Required work
Repeat exactly every line that comes at or after the line containing "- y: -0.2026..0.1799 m", through the end of the entries below.

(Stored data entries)
%%

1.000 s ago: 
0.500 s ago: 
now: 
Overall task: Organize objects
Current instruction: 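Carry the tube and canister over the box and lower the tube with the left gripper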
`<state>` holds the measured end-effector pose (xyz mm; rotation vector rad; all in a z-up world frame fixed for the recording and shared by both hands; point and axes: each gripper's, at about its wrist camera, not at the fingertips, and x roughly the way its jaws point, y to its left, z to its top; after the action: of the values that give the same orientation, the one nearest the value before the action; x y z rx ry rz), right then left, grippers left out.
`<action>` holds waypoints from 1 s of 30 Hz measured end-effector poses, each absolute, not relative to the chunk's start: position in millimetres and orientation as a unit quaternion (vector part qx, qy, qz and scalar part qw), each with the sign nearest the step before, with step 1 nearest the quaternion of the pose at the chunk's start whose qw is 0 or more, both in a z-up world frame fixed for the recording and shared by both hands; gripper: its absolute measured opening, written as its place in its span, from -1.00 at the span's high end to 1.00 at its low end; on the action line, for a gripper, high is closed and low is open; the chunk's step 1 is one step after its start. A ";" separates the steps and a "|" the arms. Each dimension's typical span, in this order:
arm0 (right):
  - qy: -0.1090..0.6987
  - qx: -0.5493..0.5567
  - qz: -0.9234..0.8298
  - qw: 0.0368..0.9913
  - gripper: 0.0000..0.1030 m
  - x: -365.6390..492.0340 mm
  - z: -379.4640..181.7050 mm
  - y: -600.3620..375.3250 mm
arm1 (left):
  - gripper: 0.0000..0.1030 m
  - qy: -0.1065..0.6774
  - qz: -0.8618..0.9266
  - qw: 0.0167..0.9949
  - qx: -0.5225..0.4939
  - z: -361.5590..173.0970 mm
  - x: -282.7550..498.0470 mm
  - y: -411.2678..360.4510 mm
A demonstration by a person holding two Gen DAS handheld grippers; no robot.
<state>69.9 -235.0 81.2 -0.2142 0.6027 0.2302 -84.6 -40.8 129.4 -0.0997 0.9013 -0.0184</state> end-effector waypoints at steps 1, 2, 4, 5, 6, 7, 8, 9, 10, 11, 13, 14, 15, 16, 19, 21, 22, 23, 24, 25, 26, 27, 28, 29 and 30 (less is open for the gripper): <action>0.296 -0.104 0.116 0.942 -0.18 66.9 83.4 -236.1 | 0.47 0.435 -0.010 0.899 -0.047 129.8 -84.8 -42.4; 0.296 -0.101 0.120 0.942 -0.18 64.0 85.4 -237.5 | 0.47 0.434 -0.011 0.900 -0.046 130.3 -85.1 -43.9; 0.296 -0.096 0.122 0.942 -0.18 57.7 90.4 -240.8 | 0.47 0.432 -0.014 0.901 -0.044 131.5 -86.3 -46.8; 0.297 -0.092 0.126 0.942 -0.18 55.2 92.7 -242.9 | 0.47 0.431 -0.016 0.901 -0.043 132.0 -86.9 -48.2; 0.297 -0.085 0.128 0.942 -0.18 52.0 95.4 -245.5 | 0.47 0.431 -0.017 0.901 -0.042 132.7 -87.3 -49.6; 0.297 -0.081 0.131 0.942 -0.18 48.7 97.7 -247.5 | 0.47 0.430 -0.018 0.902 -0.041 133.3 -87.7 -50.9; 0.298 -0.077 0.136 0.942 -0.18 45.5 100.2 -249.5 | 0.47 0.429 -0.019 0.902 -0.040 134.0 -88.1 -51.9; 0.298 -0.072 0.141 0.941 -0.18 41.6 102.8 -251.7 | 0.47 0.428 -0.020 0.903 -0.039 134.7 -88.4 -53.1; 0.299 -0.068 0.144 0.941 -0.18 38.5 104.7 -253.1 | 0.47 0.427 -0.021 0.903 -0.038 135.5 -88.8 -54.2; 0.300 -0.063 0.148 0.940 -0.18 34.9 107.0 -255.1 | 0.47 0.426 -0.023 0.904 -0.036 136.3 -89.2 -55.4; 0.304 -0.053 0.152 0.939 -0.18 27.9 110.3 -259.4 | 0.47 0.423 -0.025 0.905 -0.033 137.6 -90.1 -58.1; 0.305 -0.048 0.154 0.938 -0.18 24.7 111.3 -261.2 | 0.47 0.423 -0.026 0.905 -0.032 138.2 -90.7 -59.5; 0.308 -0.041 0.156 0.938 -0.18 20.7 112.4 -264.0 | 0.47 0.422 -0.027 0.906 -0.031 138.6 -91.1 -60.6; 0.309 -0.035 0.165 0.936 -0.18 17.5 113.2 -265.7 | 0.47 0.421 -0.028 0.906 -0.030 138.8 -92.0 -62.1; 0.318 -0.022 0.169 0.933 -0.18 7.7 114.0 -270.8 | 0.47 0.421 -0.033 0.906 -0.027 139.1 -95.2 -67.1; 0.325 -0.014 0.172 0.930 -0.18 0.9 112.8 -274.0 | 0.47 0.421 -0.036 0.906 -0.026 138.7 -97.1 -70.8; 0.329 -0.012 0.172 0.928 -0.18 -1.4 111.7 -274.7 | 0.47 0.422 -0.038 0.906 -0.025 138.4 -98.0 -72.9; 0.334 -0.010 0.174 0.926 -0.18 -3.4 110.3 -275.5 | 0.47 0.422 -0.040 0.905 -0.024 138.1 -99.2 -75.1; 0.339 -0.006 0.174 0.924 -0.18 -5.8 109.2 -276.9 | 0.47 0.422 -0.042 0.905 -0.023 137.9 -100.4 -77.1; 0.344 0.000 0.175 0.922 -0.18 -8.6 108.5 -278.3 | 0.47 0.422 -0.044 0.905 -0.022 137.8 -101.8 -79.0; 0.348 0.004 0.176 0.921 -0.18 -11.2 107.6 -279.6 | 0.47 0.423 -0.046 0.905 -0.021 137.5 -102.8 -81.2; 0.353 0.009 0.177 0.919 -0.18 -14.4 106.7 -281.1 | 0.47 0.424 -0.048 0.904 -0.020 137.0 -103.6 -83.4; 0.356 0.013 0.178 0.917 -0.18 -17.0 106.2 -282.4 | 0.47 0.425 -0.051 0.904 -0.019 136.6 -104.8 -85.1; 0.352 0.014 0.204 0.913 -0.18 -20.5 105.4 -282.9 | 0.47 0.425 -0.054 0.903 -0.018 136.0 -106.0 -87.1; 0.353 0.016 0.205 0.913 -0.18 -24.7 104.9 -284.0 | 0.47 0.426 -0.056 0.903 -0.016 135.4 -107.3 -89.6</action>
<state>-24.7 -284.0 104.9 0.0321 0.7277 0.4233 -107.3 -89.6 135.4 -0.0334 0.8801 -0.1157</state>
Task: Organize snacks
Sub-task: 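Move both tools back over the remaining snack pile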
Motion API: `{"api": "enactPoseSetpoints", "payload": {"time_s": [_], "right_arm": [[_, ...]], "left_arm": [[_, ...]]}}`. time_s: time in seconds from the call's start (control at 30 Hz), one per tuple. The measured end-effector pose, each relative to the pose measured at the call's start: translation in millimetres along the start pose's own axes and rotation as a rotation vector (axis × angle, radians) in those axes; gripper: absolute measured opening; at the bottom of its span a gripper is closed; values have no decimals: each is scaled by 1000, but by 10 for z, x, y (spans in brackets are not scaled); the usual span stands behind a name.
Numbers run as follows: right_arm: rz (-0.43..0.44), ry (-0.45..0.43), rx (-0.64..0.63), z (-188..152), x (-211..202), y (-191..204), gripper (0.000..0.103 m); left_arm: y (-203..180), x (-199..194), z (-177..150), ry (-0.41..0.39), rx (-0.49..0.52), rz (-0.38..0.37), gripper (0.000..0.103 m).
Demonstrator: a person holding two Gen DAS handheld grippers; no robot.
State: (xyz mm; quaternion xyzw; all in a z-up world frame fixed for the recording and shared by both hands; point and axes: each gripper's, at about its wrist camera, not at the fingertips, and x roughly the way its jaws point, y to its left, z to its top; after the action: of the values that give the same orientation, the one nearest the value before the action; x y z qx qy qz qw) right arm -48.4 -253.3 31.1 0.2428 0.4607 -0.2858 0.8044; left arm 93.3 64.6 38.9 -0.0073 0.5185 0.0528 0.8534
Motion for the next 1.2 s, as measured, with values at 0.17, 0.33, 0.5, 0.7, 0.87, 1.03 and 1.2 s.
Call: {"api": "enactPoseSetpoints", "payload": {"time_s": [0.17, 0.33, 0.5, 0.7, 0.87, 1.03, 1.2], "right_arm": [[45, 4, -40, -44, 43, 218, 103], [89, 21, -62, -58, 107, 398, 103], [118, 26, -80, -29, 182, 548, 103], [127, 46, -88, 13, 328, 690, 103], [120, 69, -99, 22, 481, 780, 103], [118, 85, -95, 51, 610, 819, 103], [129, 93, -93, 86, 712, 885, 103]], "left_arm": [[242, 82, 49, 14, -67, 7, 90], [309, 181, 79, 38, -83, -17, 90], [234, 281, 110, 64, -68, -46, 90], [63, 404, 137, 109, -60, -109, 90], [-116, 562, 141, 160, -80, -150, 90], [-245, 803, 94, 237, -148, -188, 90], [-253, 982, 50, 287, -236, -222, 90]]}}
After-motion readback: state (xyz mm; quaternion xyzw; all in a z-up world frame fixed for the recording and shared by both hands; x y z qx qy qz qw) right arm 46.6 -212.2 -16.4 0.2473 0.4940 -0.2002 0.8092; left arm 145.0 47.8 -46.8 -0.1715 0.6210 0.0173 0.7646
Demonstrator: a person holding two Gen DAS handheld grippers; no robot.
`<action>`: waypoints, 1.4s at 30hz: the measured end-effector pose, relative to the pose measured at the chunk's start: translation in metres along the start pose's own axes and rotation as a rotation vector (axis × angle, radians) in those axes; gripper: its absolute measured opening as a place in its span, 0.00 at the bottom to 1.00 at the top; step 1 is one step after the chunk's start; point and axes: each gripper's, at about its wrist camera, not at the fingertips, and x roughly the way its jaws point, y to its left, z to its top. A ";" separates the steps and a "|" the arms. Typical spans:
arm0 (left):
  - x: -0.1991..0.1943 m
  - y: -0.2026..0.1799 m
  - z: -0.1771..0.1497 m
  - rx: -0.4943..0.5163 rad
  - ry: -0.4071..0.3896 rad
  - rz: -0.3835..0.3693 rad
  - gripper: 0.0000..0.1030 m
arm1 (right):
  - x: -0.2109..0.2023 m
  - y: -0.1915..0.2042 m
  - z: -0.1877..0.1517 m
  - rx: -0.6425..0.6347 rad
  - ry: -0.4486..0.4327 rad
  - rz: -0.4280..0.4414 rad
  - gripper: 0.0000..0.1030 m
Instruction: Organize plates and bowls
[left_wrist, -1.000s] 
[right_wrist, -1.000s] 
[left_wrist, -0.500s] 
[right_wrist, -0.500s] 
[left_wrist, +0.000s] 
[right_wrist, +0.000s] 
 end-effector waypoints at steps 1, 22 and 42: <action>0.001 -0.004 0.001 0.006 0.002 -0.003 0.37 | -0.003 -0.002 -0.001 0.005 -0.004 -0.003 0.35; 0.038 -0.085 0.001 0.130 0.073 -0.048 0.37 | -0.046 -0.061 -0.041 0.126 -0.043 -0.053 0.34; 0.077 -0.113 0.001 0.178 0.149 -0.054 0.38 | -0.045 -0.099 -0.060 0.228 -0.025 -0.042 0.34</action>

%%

Result
  - y: -0.2026..0.1799 m
  - z: -0.1771..0.1497 m
  - rx: -0.4943..0.5163 rad
  - ry: -0.4071..0.3896 rad
  - rz: -0.3835..0.3693 rad
  - gripper: 0.0000..0.1030 m
arm1 (right):
  - x: -0.2109..0.2023 m
  - y: -0.1915..0.2042 m
  - z: -0.1877..0.1517 m
  - rx: -0.6425..0.6347 rad
  - ry: -0.4486..0.4327 rad
  - rz: -0.4280..0.4414 rad
  - gripper: 0.0000..0.1030 m
Instruction: Organize plates and bowls
[left_wrist, -1.000s] 
[right_wrist, -1.000s] 
[left_wrist, -0.500s] 
[right_wrist, -0.500s] 
[left_wrist, +0.000s] 
[right_wrist, +0.000s] 
 end-effector waypoints at steps 1, 22 and 42: <action>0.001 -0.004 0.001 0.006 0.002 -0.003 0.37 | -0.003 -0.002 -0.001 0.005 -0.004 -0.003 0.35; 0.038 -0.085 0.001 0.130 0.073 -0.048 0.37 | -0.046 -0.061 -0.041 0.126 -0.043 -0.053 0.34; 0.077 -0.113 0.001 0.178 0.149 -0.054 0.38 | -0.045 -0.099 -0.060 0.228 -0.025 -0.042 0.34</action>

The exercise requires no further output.